Work instructions: Each line of the data must be written out again verbatim; no image belongs in the copy.

Data extract:
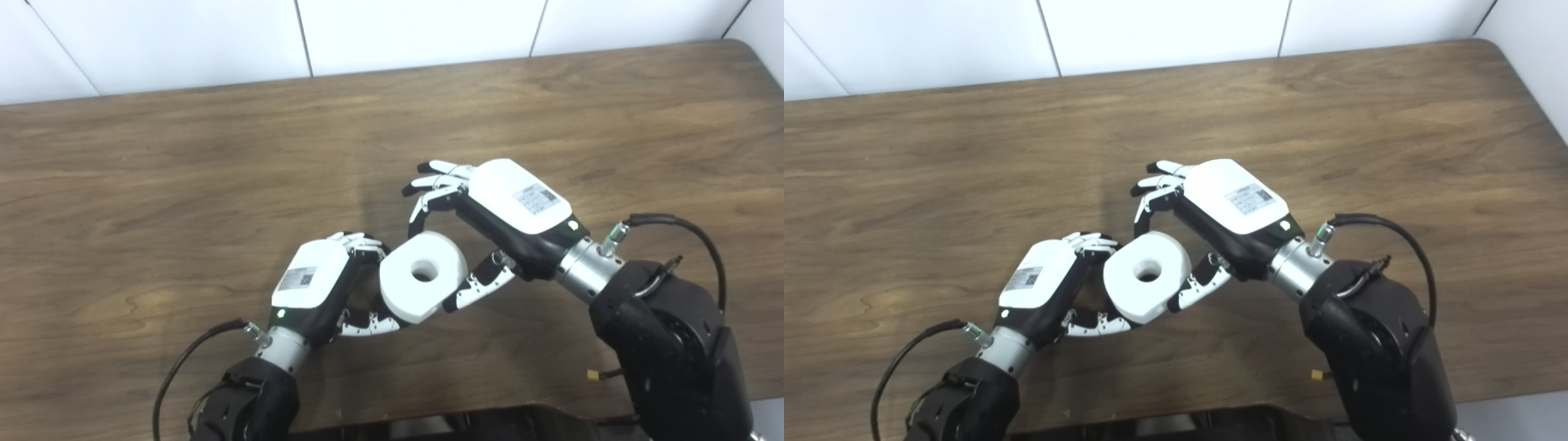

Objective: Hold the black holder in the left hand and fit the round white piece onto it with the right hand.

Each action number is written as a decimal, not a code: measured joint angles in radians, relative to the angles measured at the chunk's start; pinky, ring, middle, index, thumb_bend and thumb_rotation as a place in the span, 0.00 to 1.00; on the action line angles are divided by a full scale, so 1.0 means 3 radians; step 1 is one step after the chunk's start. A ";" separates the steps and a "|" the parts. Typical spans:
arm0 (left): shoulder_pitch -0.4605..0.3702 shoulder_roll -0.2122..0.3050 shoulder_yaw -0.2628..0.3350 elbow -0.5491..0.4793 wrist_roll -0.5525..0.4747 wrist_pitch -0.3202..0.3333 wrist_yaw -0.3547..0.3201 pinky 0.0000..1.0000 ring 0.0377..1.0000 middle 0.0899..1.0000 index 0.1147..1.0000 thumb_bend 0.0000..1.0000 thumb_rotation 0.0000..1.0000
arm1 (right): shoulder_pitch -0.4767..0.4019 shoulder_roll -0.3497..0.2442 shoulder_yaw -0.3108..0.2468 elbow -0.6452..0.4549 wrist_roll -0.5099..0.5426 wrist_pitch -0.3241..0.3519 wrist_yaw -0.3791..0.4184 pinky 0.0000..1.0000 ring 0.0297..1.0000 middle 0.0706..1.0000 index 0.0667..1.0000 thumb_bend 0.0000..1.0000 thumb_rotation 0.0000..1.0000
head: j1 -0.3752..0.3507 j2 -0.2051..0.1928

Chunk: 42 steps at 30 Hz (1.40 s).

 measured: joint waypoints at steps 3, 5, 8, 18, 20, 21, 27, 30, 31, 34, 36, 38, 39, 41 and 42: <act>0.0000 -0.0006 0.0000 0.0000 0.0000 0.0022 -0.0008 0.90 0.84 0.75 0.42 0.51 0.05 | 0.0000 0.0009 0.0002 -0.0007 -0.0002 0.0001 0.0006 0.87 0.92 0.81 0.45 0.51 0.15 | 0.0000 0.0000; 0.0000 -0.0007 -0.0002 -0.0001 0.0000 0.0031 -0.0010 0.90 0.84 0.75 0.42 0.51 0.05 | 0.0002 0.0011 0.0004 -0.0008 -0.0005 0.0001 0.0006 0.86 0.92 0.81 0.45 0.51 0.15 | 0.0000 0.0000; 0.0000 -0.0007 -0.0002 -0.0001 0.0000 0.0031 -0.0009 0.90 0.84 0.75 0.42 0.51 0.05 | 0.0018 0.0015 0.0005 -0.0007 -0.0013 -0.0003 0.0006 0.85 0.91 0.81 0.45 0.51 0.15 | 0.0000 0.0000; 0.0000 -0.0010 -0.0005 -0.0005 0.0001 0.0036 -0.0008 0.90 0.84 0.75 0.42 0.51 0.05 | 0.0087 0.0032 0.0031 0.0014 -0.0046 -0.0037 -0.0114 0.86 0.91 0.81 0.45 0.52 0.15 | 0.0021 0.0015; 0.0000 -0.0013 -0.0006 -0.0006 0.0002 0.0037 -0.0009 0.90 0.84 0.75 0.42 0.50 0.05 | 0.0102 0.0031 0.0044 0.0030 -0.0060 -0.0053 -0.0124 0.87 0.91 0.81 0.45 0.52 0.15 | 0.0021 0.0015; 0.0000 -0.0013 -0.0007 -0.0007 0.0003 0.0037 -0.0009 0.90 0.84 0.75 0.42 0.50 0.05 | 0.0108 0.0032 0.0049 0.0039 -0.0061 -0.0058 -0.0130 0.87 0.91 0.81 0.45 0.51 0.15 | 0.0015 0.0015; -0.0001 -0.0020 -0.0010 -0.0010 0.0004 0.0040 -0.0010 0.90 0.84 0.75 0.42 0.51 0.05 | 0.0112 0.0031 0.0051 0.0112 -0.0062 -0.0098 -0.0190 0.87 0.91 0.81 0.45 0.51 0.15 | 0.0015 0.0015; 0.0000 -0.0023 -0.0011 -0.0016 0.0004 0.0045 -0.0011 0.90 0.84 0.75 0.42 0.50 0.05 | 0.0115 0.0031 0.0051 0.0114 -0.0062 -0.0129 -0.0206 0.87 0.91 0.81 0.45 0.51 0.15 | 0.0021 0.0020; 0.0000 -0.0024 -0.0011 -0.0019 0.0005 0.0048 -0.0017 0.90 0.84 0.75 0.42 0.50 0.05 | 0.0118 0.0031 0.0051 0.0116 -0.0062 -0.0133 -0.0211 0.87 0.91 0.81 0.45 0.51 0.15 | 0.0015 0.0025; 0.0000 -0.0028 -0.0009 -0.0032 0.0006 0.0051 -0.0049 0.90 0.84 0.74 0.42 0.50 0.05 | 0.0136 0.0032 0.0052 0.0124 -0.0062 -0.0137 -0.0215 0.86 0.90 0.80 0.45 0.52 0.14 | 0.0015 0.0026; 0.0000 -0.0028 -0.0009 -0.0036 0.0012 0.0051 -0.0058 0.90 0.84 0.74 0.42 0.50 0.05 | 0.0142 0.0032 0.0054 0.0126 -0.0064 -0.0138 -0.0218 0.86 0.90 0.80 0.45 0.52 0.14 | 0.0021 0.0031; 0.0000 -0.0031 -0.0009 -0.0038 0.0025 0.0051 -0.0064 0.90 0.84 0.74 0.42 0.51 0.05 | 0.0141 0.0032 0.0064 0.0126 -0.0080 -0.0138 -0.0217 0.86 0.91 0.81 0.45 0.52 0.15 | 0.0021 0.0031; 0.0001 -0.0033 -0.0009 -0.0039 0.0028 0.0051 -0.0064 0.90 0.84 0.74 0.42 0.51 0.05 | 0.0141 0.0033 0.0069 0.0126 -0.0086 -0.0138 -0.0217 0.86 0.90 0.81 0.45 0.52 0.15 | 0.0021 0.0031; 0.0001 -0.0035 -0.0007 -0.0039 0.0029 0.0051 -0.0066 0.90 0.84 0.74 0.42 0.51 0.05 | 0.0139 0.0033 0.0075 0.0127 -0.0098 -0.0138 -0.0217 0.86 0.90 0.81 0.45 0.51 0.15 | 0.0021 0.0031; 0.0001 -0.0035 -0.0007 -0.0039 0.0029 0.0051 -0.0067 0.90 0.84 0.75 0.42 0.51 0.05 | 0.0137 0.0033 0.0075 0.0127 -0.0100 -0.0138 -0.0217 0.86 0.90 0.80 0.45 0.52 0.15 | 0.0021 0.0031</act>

Answer to the problem:
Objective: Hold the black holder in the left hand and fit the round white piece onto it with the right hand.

Each action number is written as a decimal, not a code: measured joint angles in radians, relative to the angles measured at the chunk's start; pinky, ring, middle, index, thumb_bend and thumb_rotation as a place in the span, 0.00 to 1.00; on the action line angles are divided by a full scale, so 1.0 means 3 radians; step 1 is one step after the chunk's start. A ";" separates the steps and a "|" the parts. Typical spans:
arm0 (left): shoulder_pitch -0.4605..0.3702 shoulder_roll -0.2122..0.3050 shoulder_yaw -0.2628..0.3350 elbow -0.5491..0.4793 wrist_roll -0.5525..0.4747 wrist_pitch -0.3202..0.3333 wrist_yaw -0.3547..0.3201 pinky 0.0000..1.0000 ring 0.0377..1.0000 middle 0.0899..1.0000 index 0.1147..1.0000 thumb_bend 0.0000..1.0000 thumb_rotation 0.0000..1.0000
arm1 (right): shoulder_pitch -0.4767..0.4019 shoulder_roll -0.3497..0.2442 shoulder_yaw -0.3108..0.2468 elbow -0.6452..0.4549 wrist_roll -0.5099..0.5426 wrist_pitch -0.3241..0.3519 wrist_yaw -0.3791..0.4184 pinky 0.0000..1.0000 ring 0.0297..1.0000 middle 0.0706..1.0000 index 0.0667..1.0000 thumb_bend 0.0000..1.0000 thumb_rotation 0.0000..1.0000
head: j1 -0.3752..0.3507 j2 -0.2051..0.1928

Chunk: 42 steps at 30 Hz (1.40 s).

 measured: joint waypoints at steps 3, 5, 8, 18, 20, 21, 27, 30, 31, 34, 36, 38, 39, 41 and 42: <act>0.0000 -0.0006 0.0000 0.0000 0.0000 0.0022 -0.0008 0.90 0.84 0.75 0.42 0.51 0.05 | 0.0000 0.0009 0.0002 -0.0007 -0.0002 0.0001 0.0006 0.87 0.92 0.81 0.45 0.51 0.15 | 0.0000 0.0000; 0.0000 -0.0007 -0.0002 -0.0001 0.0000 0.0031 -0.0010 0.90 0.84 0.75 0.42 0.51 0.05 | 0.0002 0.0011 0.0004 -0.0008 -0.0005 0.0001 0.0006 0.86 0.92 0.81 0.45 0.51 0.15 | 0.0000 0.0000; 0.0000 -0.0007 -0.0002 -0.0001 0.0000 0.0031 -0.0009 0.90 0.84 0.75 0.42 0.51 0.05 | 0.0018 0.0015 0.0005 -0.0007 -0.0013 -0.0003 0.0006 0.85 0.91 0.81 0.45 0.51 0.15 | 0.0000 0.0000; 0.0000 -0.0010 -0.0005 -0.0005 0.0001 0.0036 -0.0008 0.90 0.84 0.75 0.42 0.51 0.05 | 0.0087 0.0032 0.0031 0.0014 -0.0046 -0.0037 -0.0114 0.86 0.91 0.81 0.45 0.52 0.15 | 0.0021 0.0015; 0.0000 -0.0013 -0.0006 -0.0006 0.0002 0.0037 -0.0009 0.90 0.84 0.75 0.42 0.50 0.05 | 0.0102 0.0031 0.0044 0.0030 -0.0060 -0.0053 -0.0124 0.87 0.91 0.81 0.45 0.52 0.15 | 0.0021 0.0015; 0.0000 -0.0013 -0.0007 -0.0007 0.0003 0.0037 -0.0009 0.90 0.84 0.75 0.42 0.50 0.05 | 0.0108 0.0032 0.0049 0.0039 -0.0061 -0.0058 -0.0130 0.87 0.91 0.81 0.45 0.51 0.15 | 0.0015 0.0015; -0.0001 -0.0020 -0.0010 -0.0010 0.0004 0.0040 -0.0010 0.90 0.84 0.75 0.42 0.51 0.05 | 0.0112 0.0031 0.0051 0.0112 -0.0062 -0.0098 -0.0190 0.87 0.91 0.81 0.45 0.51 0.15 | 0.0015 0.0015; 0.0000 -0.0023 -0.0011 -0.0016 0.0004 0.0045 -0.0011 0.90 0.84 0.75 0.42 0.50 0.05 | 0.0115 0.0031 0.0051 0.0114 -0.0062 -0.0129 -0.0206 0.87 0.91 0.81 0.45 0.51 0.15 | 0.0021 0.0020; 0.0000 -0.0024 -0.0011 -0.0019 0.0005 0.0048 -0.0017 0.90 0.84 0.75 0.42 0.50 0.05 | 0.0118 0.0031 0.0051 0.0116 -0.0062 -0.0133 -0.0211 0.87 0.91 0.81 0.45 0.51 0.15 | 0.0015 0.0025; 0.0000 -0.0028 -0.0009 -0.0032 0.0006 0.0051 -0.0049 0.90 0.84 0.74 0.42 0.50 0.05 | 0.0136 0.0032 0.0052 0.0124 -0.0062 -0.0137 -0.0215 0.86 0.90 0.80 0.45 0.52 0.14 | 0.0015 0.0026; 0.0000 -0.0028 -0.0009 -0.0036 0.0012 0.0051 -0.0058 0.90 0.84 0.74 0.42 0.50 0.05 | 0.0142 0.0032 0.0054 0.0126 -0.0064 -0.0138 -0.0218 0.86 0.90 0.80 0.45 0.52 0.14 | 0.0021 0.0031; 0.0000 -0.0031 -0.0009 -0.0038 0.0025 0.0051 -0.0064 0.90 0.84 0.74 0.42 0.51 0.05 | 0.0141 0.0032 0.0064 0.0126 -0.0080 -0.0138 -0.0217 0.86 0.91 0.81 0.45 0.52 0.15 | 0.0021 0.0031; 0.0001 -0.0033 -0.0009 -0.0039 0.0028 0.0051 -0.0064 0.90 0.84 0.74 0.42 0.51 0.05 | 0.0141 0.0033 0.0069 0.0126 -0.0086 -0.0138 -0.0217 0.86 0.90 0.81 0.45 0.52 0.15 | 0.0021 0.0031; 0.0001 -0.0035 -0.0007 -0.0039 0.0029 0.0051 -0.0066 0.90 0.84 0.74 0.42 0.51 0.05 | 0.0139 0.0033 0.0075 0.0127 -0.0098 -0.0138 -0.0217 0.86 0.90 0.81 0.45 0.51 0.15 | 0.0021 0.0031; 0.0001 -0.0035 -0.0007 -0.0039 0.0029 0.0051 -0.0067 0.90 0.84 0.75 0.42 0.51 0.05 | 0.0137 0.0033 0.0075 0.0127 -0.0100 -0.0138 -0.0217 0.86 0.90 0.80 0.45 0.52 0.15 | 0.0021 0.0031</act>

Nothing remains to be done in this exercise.